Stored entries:
╔══

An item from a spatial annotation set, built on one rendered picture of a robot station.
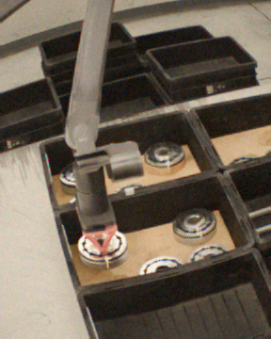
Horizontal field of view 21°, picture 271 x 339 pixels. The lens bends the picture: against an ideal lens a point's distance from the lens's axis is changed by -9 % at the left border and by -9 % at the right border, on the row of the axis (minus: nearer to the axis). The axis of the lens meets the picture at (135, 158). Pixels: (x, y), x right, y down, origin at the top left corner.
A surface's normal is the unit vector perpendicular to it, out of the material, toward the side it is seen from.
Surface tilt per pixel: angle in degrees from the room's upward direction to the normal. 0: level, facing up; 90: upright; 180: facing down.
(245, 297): 0
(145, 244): 0
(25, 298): 0
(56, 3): 90
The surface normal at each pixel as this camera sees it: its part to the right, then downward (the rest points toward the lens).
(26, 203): -0.13, -0.82
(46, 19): 0.28, 0.51
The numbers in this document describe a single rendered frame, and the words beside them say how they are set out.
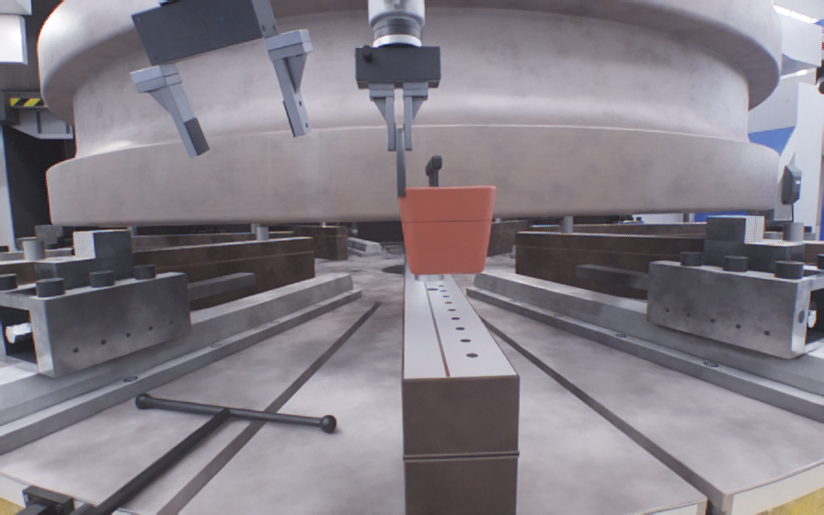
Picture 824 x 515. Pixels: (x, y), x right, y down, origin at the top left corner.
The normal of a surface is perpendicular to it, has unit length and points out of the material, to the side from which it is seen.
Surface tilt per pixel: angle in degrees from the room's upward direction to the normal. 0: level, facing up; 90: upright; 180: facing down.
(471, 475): 90
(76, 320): 90
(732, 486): 0
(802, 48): 90
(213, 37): 114
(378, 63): 90
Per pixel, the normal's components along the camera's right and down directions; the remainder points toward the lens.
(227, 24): -0.07, 0.51
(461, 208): 0.04, 0.24
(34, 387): 0.87, -0.29
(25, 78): 0.35, 0.11
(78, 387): 0.93, 0.03
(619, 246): -0.70, 0.11
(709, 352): -0.92, 0.07
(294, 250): 0.72, 0.07
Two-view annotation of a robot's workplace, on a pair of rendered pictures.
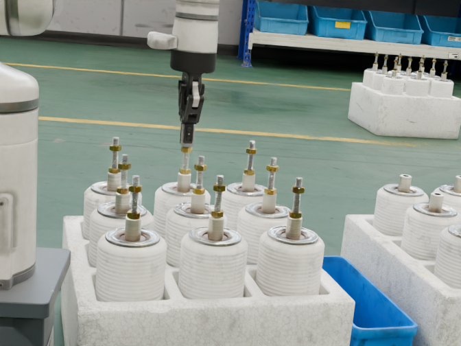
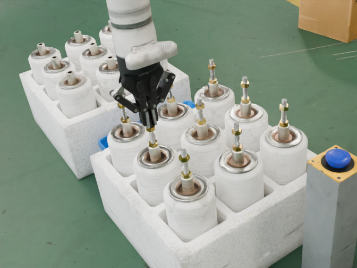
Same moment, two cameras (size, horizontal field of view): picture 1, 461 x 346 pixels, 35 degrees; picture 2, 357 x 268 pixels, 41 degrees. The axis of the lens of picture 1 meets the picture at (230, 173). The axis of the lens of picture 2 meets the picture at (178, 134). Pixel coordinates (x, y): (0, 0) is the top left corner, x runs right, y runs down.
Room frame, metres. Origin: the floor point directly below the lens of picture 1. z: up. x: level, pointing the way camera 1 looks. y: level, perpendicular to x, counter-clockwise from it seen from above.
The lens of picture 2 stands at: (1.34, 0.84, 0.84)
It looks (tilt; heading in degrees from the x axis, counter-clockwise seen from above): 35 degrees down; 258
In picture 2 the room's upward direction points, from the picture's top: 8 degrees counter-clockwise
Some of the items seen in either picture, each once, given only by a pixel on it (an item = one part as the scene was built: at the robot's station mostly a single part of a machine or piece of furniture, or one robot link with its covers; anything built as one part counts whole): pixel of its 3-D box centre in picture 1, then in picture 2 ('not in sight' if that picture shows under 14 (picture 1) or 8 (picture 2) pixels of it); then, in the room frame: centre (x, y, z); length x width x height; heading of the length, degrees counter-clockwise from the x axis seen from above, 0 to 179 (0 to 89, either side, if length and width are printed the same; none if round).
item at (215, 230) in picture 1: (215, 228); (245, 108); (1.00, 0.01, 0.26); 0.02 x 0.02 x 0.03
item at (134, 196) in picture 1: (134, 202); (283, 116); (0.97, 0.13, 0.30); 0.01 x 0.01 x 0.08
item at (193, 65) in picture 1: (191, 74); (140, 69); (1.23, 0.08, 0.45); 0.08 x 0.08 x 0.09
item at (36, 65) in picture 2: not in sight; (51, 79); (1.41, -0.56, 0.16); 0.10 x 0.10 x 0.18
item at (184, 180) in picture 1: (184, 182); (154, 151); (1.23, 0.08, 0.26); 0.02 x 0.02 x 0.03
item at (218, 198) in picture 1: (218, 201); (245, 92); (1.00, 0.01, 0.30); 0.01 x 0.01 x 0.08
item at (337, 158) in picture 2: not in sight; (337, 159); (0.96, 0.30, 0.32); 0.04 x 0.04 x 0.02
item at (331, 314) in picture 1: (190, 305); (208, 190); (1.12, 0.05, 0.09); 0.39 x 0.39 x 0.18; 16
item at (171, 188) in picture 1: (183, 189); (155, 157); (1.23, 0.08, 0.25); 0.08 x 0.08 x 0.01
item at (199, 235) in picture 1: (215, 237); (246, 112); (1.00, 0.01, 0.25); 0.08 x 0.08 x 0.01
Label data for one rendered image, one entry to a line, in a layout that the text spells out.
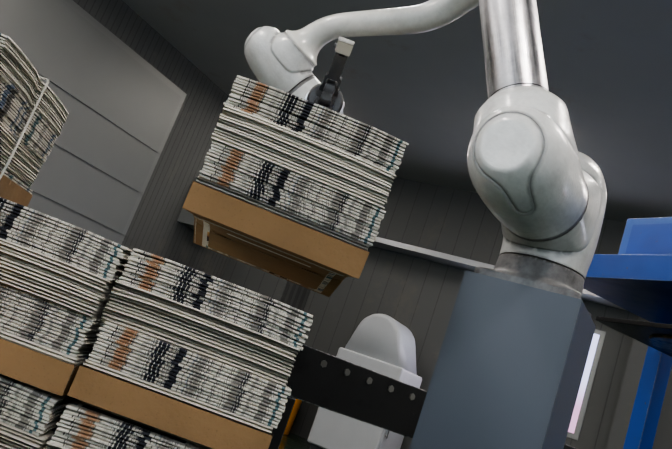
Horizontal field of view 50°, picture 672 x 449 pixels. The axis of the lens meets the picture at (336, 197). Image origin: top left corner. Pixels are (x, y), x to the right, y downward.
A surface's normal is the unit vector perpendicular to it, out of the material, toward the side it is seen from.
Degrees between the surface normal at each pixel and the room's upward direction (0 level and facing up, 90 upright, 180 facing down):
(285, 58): 104
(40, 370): 91
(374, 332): 90
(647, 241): 90
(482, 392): 90
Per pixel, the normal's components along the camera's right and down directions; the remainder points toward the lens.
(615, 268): -0.83, -0.40
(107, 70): 0.85, 0.18
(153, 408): 0.12, -0.19
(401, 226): -0.41, -0.36
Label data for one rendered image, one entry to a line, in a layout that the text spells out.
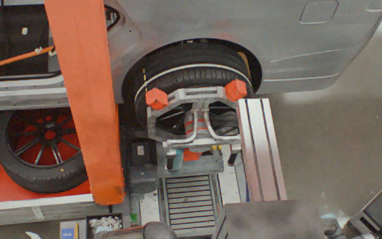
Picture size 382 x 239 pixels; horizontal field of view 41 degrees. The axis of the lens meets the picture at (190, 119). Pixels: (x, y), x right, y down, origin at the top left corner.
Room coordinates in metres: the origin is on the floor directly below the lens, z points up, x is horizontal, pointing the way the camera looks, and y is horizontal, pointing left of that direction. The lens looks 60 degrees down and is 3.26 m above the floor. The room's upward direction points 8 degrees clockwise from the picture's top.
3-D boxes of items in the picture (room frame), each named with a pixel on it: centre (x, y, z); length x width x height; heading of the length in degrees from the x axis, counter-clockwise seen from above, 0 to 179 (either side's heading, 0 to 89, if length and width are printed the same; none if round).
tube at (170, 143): (1.26, 0.03, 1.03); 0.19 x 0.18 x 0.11; 14
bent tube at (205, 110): (1.31, -0.16, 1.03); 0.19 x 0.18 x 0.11; 14
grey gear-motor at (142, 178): (1.36, 0.28, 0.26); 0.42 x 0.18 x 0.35; 14
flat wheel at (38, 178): (1.38, 0.85, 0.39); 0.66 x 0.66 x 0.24
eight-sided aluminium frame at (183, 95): (1.41, -0.03, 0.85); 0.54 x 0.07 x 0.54; 104
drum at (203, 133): (1.34, -0.05, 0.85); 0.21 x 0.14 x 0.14; 14
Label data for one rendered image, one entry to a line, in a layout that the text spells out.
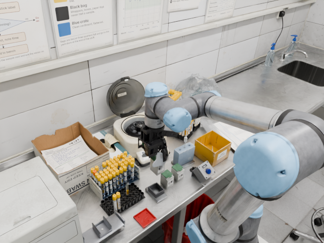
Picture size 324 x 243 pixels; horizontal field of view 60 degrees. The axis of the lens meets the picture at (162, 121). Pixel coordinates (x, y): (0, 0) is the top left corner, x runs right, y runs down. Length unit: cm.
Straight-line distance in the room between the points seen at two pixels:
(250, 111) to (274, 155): 26
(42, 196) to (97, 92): 75
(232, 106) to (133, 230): 63
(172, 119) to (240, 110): 20
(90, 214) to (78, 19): 83
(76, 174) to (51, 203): 36
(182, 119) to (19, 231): 54
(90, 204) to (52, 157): 31
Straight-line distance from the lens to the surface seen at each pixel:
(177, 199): 127
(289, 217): 256
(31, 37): 129
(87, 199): 129
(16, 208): 93
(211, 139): 154
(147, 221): 120
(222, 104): 84
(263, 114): 75
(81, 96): 149
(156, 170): 114
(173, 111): 84
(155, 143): 102
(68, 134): 148
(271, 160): 54
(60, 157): 141
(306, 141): 59
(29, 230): 87
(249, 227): 98
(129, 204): 123
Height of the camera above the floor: 185
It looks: 35 degrees down
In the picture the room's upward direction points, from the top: 3 degrees clockwise
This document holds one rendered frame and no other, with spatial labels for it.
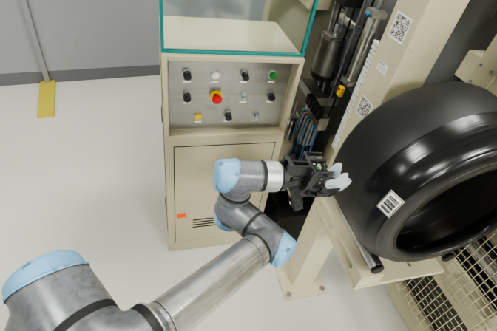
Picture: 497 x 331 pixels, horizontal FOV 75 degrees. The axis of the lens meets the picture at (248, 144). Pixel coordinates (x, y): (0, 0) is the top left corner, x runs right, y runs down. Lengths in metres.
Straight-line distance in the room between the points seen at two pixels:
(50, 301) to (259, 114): 1.11
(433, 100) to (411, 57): 0.21
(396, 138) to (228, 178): 0.44
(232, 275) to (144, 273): 1.44
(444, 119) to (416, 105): 0.08
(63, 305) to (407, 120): 0.80
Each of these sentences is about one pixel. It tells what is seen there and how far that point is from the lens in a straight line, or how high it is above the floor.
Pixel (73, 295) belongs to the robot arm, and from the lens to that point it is 0.56.
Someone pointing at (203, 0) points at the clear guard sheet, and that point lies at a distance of 1.17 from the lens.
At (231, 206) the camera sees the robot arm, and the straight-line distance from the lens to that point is 0.75.
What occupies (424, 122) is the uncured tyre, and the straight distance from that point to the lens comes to 0.89.
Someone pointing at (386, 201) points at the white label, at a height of 1.24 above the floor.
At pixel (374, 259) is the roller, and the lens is 1.16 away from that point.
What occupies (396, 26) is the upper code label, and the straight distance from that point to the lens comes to 1.12.
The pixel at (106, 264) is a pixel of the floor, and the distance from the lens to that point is 2.11.
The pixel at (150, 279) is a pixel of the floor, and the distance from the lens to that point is 2.02.
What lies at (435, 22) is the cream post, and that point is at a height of 1.55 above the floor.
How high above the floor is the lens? 1.80
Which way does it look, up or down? 40 degrees down
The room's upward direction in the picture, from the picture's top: 10 degrees clockwise
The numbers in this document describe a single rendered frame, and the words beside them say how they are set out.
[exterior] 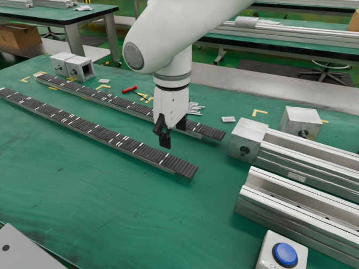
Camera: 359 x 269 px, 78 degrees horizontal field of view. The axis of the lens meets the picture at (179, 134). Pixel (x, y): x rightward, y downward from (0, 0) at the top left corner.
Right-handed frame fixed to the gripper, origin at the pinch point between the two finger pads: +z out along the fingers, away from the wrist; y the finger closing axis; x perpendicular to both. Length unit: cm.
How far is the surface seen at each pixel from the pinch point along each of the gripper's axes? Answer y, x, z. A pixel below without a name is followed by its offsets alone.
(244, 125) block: -19.6, 14.7, 4.6
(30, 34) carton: -158, -341, 56
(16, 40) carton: -136, -340, 59
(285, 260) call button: 15.0, 32.8, 6.6
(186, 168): 0.2, 4.2, 11.0
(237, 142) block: -13.8, 14.6, 7.4
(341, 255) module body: 5.6, 44.0, 11.7
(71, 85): -19, -68, 11
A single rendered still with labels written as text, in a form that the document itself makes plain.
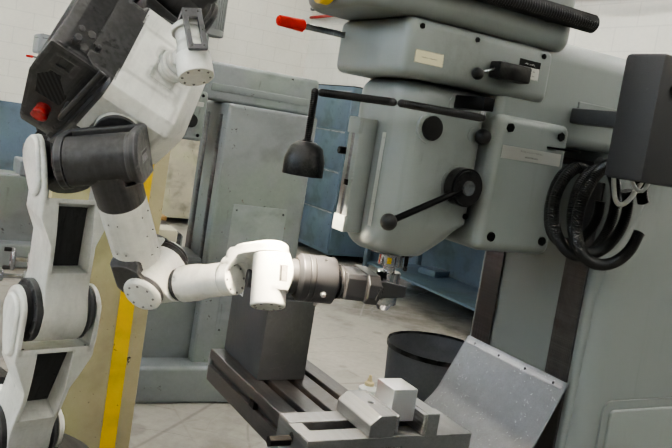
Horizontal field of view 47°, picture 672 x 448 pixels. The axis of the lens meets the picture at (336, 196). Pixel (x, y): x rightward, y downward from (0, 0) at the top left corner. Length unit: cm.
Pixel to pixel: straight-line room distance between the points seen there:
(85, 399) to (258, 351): 154
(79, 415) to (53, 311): 147
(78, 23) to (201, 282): 52
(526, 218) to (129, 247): 75
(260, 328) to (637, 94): 95
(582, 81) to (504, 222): 32
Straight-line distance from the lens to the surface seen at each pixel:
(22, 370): 188
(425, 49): 134
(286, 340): 180
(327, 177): 894
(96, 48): 148
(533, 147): 151
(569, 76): 157
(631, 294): 168
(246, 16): 1106
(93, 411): 328
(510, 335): 178
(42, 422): 202
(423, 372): 337
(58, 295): 183
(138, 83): 149
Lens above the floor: 153
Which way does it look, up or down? 5 degrees down
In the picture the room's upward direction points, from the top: 9 degrees clockwise

╚══

### EXERCISE BRIEF
Retype the entries above exactly. Stop after the line containing "(56, 3): 90", and omit the pictures.

### RESPONSE TO THE EXERCISE
An item from a spatial annotation set, built on one rendered picture of a robot station.
Horizontal field of view 21°, picture 271 x 339 pixels. The lens bends the picture: against an ideal lens a point's distance from the lens's axis is changed by -9 % at the left border and by -9 % at the right border, on the row of the axis (minus: nearer to the axis). The axis of the lens meets the picture at (135, 158). Pixels: (x, y), x right, y down, origin at the top left corner.
A surface's normal is the unit vector perpendicular to it, out of the material, toward the side it is seen from.
Surface tilt per pixel: angle in degrees from the room's upward direction to the normal. 0: level, facing up; 90: upright; 180: facing down.
(245, 297): 0
(145, 244): 0
(25, 298): 0
(56, 3): 90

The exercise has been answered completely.